Filter the lines below, keeping each one that holds "motion".
§ §
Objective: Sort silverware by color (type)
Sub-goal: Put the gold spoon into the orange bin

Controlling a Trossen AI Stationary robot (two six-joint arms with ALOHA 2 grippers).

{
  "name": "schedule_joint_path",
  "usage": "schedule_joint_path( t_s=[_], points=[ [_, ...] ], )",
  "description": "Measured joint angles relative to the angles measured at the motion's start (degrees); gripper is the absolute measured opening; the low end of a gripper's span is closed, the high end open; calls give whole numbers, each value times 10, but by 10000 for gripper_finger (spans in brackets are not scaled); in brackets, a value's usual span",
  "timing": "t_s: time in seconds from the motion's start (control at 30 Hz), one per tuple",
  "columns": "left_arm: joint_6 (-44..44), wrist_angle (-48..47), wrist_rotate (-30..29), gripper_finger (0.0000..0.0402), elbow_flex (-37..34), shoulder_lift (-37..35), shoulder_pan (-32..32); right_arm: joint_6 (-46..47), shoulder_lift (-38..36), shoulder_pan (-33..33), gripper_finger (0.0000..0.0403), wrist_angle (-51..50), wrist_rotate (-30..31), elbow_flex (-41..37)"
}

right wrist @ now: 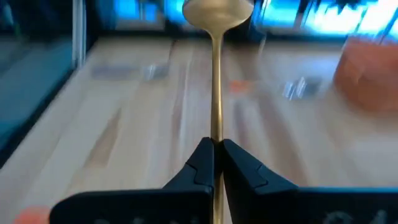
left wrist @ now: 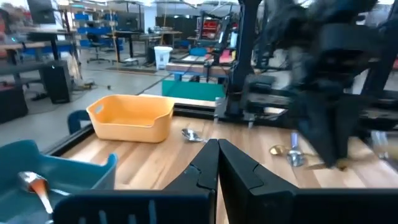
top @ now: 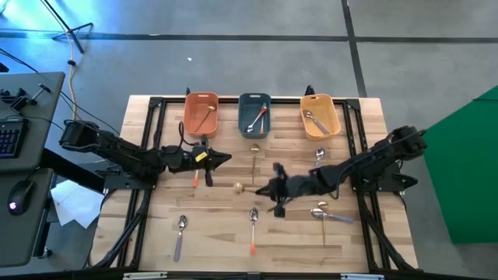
§ §
■ Output below
  "description": "Measured joint angles relative to the angles measured at the motion's start (degrees); gripper is the absolute measured opening; the low end of a gripper's span is closed, the high end open; calls give whole numbers, each value times 10, but by 10000 for gripper_finger (spans in brackets are not scaled); in brackets, a value's usual span",
  "timing": "t_s: time in seconds from the motion's start (control at 30 Hz), one per tuple",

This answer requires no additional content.